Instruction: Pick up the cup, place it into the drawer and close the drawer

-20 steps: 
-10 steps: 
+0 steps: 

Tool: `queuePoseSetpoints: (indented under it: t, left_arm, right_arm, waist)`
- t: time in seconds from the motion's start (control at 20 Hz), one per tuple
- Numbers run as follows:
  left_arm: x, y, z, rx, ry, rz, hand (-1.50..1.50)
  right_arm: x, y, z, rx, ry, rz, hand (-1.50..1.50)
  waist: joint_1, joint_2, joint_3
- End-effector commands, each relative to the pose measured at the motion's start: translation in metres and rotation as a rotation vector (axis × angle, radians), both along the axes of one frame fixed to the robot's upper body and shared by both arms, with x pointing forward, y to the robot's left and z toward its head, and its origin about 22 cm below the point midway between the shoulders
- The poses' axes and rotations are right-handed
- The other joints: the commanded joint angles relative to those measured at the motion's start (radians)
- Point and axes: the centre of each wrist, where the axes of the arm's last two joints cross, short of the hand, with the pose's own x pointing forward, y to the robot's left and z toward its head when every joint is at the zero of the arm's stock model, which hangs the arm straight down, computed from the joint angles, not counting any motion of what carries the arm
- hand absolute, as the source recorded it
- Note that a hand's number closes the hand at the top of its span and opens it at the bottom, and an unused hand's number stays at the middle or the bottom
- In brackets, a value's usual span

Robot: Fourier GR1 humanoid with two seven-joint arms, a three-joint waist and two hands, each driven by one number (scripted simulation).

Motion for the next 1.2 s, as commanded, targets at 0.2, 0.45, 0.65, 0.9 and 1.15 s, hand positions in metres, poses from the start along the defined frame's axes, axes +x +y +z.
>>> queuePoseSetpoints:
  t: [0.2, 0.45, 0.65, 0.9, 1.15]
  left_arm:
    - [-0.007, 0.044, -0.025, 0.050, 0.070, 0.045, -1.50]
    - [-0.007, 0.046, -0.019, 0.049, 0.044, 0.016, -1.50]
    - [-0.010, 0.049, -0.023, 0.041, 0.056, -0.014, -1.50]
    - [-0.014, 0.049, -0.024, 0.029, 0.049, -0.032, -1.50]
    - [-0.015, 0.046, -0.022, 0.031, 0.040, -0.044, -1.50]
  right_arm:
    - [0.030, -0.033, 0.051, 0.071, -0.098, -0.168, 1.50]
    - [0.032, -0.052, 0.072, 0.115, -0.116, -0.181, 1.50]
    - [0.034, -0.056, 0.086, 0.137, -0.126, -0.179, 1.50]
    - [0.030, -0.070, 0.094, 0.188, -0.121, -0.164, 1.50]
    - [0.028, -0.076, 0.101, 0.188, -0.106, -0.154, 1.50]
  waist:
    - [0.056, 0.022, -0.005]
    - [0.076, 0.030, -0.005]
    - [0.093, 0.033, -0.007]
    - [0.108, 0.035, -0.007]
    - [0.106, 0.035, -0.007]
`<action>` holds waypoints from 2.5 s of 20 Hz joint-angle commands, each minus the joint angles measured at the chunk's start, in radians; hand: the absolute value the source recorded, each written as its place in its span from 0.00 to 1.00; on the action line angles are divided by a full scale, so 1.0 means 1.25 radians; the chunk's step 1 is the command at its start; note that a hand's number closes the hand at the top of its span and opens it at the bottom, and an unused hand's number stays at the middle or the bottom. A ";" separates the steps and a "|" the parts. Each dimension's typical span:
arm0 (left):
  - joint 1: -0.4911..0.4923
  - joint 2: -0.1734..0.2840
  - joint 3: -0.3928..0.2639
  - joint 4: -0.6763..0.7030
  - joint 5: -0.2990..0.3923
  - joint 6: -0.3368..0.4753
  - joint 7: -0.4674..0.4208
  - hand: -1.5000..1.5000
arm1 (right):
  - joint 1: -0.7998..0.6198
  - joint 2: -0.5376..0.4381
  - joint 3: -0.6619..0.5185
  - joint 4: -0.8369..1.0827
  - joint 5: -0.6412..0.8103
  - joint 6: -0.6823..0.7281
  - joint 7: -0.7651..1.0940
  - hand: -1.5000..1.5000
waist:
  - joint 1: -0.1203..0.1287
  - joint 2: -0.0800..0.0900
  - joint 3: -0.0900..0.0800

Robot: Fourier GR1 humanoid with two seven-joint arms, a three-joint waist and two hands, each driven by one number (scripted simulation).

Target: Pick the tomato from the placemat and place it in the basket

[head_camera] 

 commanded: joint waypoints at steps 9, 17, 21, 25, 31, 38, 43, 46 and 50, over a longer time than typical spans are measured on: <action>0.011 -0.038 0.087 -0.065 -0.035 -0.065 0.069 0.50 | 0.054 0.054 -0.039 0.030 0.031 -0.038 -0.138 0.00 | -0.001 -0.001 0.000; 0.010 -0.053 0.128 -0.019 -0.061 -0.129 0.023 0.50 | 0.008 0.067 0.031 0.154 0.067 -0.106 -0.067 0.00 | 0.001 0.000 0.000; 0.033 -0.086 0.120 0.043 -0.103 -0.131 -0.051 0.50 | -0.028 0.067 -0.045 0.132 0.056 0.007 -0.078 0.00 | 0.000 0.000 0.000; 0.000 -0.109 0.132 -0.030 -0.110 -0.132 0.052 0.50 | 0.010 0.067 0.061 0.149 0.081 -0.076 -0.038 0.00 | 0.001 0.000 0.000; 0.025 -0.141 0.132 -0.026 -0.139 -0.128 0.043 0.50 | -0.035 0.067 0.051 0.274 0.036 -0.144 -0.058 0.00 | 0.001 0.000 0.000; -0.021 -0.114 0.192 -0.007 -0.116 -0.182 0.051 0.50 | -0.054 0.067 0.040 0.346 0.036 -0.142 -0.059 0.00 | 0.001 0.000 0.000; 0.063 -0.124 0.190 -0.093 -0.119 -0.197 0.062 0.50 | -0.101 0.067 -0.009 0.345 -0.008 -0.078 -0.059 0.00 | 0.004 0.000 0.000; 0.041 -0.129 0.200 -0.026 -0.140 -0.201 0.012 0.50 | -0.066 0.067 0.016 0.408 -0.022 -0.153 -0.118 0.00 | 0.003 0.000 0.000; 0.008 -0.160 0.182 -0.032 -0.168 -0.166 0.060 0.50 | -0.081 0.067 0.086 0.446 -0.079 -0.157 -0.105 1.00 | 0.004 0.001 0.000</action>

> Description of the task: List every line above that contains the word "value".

> Result:
- In brackets, a value's usual span
`<action>` holds waypoints from 2.5 s of 20 Hz joint-angle commands, each minus the joint angles measured at the chunk's start, in radians; hand: the absolute value the source recorded, each written as its place in its span from 0.00 to 1.00; on the action line angles are divided by a full scale, so 1.0 means 1.25 radians; the chunk's step 1 is the command at its start; note that a hand's number closes the hand at the top of its span and opens it at the bottom, and an unused hand's number stays at the middle or the bottom. A ";" separates the steps and a "|" the parts. Each dimension's typical span:

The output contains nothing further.